**TASK GOAL:**
Type again, exactly, the lines below from the start through the line that includes "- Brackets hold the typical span".

**SUPPLIED MATERIAL:**
::::::::

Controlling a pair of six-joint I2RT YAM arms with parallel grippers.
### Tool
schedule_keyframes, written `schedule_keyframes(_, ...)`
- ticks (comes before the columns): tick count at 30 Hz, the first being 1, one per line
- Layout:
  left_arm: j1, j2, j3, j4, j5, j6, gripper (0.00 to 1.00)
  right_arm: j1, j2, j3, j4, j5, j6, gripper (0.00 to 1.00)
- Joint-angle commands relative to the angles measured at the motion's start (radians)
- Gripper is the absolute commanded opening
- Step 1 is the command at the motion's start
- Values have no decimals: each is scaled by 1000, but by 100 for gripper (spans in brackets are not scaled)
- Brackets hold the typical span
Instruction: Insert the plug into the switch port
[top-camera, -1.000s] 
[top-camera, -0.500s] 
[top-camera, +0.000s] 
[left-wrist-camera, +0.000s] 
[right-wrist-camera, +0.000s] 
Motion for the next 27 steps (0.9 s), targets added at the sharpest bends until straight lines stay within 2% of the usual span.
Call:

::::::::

**PROBLEM SOLUTION:**
Controlling a pair of six-joint I2RT YAM arms with parallel grippers.
### Tool
schedule_keyframes, written `schedule_keyframes(_, ...)`
- ticks (comes before the columns): tick count at 30 Hz, the first being 1, one per line
- Layout:
  left_arm: j1, j2, j3, j4, j5, j6, gripper (0.00 to 1.00)
  right_arm: j1, j2, j3, j4, j5, j6, gripper (0.00 to 1.00)
- Joint-angle commands relative to the angles measured at the motion's start (radians)
- Gripper is the absolute commanded opening
- Step 1 is the command at the motion's start
- Values have no decimals: each is scaled by 1000, but by 100 for gripper (spans in brackets are not scaled)
- Brackets hold the typical span

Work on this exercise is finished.